Anita Ramasastry

Anita Ramasastry

Anita Ramasastry is the UW Law Foundation Professor of Law at the University of Washington School of Law in Seattle, where she also directs the graduate program on Sustainable International Development. She is also a member of the Law, Technology and Arts Group at at the Law School.

Prior to joining the University of Washington faculty, Professor Ramasastry was a staff attorney at the Federal Reserve Bank of New York. Ramasastry graduated with honors from Harvard Law School and clerked for Justice Alan B. Handler of the New Jersey Supreme Court. She has also practiced law with the international law firm of White & Case in Budapest, Hungary, and served as an assistant professor of law and law reform associate at the Central European University in Budapest, Hungary (founded by financier George Soros). She has been a consultant to the World Bank, the US Department of Commerce, the European Bank for Reconstruction and Development as well as the United States Agency for International Development. Ramasastry writes on law and technology, consumer and commercial law, and international law and globalization.

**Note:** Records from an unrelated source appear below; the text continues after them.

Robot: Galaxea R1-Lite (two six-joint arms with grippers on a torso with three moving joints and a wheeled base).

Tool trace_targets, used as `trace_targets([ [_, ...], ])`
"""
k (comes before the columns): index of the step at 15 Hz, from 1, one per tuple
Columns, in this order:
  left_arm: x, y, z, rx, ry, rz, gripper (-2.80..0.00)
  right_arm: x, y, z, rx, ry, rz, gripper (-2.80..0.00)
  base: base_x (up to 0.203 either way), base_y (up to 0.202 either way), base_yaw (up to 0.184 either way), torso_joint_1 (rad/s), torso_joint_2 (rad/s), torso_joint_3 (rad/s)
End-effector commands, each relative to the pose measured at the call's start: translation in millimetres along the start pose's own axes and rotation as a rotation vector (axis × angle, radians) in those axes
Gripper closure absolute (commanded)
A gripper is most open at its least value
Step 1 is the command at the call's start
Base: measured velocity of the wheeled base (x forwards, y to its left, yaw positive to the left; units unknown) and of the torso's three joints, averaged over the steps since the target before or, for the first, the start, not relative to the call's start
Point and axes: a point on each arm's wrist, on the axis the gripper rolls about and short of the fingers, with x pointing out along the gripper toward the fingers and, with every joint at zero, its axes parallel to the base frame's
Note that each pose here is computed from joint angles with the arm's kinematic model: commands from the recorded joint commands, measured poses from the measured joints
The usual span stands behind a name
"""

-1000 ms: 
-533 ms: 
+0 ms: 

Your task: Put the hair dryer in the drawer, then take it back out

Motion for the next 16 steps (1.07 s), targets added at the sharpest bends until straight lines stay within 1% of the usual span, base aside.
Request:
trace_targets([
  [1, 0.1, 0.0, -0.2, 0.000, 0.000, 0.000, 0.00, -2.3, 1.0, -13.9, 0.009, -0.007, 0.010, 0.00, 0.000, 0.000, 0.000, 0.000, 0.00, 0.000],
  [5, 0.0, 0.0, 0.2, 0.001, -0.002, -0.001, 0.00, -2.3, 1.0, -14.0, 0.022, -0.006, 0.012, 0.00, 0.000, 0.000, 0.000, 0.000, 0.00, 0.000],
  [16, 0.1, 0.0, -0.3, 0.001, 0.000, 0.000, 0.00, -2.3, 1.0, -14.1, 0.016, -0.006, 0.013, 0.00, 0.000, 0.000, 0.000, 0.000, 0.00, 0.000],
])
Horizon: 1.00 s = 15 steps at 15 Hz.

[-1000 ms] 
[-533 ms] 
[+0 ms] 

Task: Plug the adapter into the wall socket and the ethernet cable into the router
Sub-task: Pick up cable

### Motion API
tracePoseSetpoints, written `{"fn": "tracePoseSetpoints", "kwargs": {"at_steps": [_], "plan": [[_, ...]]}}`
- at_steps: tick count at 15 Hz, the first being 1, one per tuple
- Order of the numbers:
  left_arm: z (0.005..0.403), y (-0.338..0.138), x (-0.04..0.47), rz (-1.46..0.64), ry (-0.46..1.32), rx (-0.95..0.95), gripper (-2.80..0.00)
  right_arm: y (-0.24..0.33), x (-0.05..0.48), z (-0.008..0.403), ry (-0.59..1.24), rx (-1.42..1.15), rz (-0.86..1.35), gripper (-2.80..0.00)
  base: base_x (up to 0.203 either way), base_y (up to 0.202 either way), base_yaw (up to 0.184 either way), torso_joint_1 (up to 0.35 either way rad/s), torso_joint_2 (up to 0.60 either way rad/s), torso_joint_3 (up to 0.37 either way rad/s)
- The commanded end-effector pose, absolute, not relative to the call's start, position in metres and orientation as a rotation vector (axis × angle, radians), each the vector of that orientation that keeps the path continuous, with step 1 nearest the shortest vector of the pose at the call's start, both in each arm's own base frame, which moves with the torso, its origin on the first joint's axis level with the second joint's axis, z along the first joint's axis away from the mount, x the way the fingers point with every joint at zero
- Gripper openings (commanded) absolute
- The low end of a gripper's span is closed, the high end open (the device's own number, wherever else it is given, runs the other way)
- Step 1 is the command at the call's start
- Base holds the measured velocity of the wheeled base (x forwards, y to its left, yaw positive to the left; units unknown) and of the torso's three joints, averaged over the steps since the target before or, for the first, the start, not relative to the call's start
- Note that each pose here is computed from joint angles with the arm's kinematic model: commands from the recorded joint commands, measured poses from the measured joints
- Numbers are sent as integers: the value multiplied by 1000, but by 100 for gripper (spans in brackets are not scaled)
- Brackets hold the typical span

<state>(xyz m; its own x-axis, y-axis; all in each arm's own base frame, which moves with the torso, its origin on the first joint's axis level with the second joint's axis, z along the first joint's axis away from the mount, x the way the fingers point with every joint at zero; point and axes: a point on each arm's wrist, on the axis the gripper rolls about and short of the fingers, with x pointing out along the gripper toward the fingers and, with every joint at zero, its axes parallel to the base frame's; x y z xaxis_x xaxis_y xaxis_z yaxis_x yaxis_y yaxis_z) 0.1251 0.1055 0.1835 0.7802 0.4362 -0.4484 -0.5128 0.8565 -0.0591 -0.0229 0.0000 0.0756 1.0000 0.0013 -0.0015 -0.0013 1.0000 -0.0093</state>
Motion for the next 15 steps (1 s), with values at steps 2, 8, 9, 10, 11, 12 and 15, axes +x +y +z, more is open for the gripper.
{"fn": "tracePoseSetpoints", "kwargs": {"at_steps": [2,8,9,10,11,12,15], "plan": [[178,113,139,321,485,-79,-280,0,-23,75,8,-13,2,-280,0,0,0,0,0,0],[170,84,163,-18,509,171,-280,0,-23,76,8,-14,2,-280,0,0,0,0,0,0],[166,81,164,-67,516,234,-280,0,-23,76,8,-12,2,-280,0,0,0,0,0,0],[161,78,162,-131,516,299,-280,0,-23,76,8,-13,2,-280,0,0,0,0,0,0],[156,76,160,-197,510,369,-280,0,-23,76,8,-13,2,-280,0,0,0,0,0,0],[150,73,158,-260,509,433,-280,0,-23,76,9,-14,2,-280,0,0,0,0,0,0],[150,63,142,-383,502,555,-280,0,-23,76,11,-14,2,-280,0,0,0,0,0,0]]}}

Columns by Anita Ramasastry

Stopping Bribery in International Sports: Why FIFA’s Proposed Good Governance Framework Is a Good Beginning, But Just a Beginning

Justia columnist and U. Washington law professor Anita Ramasastry comments on the numerous scandals relating to bribery and corruption in international sports competitions over the past decade, and a recent proposal for how to stop such scandals from occurring. Ramasastry cautions that since the proposal for reform comes from the Fédération Internationale de Football Association (FIFA), which has had its own scandals—even quite recently—we may need to take a “wait and see” approach. Ramasastry also notes that the substance of FIFA’s reforms remains vague, and needs to be further particularized. Finally, she suggests that FIFA is far from the only international sports organization that needs to be reformed. Other such organizations, she contends, should also heed the call for greater transparency, accountability, and integrity, all of which should increase public confidence in the fairness and authenticity of international sports competitions.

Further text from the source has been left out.